Once the whole image is completed, perform the same thing with a larger image patch. eg. 100x40

Getting Lots of Data and Artificial Data

How do you get a lot of data to train your OCR algorithm?

For text recognition, you can generate input data by using a variety of fonts and backgrounds. Create an application that outputs many images with text, random backgrounds, random fonts. Another way would be to use existing images of text and apply distortions (blur, warping).

For something like audio, you could modify your original audio clip to have some background noises (beeps, noisy crowds) in order to create more input data.

The distortions you use should be similar to some examples you want to classify. If you have random distortions that are not relevant to your classification, it would be meaningless noise and would be less likely to be useful.
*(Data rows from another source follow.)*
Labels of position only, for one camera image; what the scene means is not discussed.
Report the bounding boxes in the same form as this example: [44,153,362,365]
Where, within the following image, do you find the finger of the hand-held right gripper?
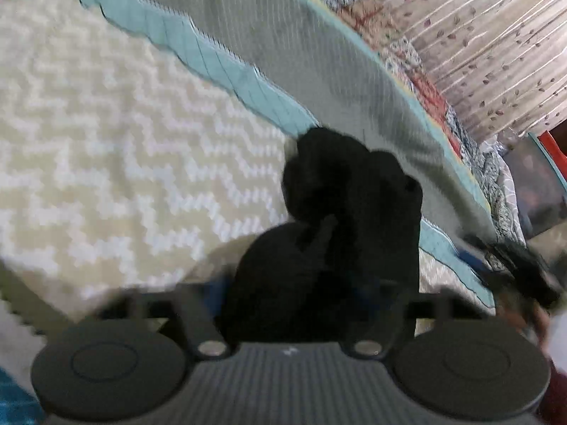
[458,232,499,277]

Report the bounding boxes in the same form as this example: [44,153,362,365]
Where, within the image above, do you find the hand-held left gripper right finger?
[346,281,488,358]

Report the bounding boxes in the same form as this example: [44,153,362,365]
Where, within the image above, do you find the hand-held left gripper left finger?
[95,277,233,360]

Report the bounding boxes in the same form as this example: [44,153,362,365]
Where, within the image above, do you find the black pants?
[220,127,423,346]

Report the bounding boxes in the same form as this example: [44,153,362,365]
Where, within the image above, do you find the red clothing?
[537,354,567,425]

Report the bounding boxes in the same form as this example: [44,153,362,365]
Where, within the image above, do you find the red patchwork quilt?
[283,0,528,249]

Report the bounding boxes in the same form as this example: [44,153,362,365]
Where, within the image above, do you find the patterned bed sheet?
[0,0,528,425]

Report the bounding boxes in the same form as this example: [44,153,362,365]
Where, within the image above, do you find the leaf print curtain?
[354,0,567,142]
  1. Make sure you have a low bias classifier before expanding your data set. Keep increasing the number of features/number of hidden units in your neural network until you have a low bias classifier.
  2. Ask: “How much work would it be to get 10x the amount of data as we currently have?”
    • artificial data synthesis
    • distort existing examples
    • collect data, label it yourself
    • crowd source (eg. “Amazon Mechanical Turk”)

Ceiling Analysis: What Part of the Pipeline to Work on Next

What part of the pipeline should we work on improving?


At each part of the pipeline, take that individual step and maximize that portion of the pipeline manually. See how much the overall performance of the system improves. This can give insight into which portion of the pipeline can give the highest improvement.

Coursera Machine Learning course finished.